Thinking about everything that had happened today. It appeared that twenty-five-year-old Angela had managed to convince everyone she was twenty-year-old Micaela Brashear—easy enough to do.

But would they ever find the
real
Micaela?

Laura watched as Dan Montes, one of the lab techs, stowed his equipment into the back of his van. Her mind going back to Micaela—another lost girl. Probably buried somewhere in the desert.
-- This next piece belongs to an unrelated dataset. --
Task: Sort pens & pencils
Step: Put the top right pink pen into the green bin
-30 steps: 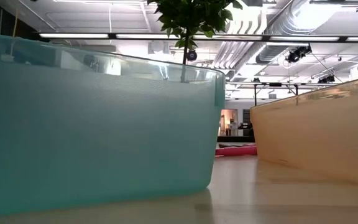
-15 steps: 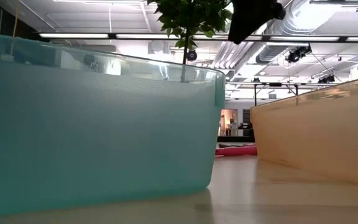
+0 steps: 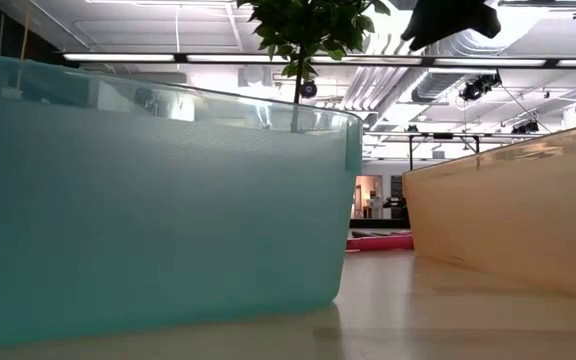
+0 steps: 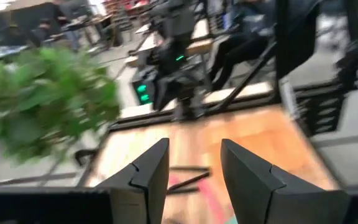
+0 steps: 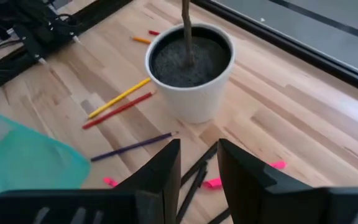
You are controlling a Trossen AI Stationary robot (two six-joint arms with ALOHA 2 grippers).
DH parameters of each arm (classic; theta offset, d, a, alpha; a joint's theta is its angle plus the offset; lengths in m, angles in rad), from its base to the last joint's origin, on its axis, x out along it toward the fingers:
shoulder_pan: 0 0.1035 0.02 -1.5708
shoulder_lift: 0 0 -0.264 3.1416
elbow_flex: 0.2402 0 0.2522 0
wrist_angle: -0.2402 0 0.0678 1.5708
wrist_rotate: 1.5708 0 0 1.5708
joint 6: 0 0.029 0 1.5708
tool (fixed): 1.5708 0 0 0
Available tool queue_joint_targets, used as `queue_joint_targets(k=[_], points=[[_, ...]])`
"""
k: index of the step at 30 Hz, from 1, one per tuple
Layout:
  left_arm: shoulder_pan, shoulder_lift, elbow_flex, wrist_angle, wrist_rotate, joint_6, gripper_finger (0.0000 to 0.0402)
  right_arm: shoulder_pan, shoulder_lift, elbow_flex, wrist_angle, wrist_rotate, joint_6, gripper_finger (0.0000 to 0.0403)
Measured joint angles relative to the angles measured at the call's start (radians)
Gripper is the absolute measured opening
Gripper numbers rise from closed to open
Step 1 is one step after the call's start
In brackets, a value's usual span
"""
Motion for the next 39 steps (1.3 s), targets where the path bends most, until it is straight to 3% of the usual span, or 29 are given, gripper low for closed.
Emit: queue_joint_targets(k=[3,7,17,23,30,39], points=[[0.0,0.047,0.001,0.085,0.07,0.004,0.0134,0.001,-0.013,-0.007,-0.01,-0.013,-0.005,0.0096],[0.0,0.122,0.001,0.174,0.062,0.018,0.0134,0.005,-0.016,-0.007,-0.01,-0.033,-0.041,0.0096],[0.0,0.22,0.0,0.344,0.058,0.227,0.0134,0.005,-0.021,-0.007,-0.024,-0.057,-0.055,0.0096],[0.0,0.221,0.0,0.346,0.066,0.226,0.0134,0.005,-0.022,-0.007,-0.02,-0.06,-0.057,0.0096],[0.001,0.221,0.0,0.347,0.11,0.108,0.0134,0.005,-0.022,-0.007,-0.015,-0.06,-0.074,0.0096],[0.033,0.221,0.0,0.347,0.115,0.234,0.0134,0.005,-0.022,-0.007,-0.015,-0.078,-0.073,0.0096]])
And what about Lily? Was Lily real or just someone Angela had made up for her own amusement? As she had made up Bill Smith, the paper tiger of kidnappers. Laura's gaze strayed to the graves again. She noticed that a couple of the wooden signs—the two at the end— had nothing written on them.

Dan Montes had just opened the door to his van when Laura yelled out for him to come over to the shed and bring his shovel.

Chapter 49

Laura was supervising the excavation of the dog graves when her phone chirped. She answered, thinking it would be one of the sheriff's deputies calling her back about the truck. She'd already seen the tire tracks on the far side of the farm machinery building. If the truck had been parked there when the sheriff's deputies arrived, it would have been invisible from the mobile home. All Micaela would have to do was wait until the techs were inside the trailer before driving away.